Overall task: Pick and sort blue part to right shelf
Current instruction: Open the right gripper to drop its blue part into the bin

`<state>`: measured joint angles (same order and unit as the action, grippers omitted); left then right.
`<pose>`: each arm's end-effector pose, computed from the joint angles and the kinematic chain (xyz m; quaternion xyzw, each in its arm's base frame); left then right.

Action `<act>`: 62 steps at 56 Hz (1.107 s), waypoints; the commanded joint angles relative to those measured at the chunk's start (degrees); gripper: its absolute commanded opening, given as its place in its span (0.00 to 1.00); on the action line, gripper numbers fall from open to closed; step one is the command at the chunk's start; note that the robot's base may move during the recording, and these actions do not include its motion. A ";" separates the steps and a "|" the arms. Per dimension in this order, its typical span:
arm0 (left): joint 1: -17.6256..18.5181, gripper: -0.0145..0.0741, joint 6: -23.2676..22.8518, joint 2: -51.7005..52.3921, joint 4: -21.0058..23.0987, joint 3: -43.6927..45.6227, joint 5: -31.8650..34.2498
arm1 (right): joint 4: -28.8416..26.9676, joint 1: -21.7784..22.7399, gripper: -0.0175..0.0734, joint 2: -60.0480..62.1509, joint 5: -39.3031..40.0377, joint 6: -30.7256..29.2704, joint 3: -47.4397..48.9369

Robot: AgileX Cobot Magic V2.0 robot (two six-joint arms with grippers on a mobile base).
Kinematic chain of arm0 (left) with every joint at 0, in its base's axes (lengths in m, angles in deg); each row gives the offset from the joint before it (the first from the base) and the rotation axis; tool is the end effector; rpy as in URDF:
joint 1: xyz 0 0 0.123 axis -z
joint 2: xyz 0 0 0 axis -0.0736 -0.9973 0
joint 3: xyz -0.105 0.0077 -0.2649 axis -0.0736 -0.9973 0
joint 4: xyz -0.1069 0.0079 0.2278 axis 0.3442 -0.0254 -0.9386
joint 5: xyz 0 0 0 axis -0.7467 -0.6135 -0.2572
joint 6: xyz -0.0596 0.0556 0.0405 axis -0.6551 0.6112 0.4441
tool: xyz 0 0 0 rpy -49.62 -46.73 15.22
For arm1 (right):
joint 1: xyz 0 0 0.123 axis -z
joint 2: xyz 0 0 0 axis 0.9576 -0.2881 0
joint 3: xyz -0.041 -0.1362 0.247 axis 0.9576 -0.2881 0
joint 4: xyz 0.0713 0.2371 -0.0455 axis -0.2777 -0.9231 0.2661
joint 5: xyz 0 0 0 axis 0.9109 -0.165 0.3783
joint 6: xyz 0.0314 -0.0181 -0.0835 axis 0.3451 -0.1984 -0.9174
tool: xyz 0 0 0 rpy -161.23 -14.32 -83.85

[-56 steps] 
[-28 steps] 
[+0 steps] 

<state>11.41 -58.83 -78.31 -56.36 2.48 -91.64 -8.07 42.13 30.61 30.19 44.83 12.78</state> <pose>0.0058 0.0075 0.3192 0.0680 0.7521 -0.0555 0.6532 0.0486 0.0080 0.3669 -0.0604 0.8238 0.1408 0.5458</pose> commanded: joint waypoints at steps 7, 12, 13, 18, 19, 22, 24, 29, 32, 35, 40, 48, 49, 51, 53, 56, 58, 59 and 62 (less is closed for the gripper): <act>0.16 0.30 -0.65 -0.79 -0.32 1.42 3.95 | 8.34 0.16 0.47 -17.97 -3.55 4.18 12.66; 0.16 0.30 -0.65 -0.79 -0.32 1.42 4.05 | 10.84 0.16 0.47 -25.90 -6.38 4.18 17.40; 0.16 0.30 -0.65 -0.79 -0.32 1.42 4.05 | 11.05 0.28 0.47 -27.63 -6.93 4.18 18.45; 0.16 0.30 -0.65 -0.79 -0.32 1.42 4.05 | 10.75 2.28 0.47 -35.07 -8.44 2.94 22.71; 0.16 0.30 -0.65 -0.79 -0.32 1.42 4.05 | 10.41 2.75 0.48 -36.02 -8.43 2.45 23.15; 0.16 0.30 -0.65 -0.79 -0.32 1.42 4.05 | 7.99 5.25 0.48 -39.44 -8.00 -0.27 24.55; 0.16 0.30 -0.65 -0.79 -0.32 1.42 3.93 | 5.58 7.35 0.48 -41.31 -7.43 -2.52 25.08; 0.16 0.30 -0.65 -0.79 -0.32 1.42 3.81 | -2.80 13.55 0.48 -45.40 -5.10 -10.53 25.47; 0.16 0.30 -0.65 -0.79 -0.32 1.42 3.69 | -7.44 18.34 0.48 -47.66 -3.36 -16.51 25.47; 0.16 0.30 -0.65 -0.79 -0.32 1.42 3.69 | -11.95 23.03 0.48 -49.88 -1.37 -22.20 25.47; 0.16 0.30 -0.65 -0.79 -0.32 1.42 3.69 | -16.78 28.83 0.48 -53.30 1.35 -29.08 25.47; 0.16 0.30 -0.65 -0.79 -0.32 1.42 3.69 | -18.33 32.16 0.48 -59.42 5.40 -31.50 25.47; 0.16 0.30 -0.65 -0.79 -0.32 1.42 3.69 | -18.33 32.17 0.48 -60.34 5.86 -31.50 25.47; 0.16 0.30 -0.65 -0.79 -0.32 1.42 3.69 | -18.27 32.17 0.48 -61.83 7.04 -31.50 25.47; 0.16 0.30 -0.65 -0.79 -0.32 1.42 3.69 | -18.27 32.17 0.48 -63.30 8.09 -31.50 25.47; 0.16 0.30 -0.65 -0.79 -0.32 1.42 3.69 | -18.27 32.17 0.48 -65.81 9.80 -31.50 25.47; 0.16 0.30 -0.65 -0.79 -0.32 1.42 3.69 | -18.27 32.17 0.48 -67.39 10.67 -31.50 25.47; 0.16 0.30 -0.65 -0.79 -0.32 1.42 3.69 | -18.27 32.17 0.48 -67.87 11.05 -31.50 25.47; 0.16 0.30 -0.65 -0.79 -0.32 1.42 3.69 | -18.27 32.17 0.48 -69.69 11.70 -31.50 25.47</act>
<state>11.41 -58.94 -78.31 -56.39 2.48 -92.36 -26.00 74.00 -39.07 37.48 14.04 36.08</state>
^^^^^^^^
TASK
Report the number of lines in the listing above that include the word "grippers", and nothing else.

TASK ANSWER
2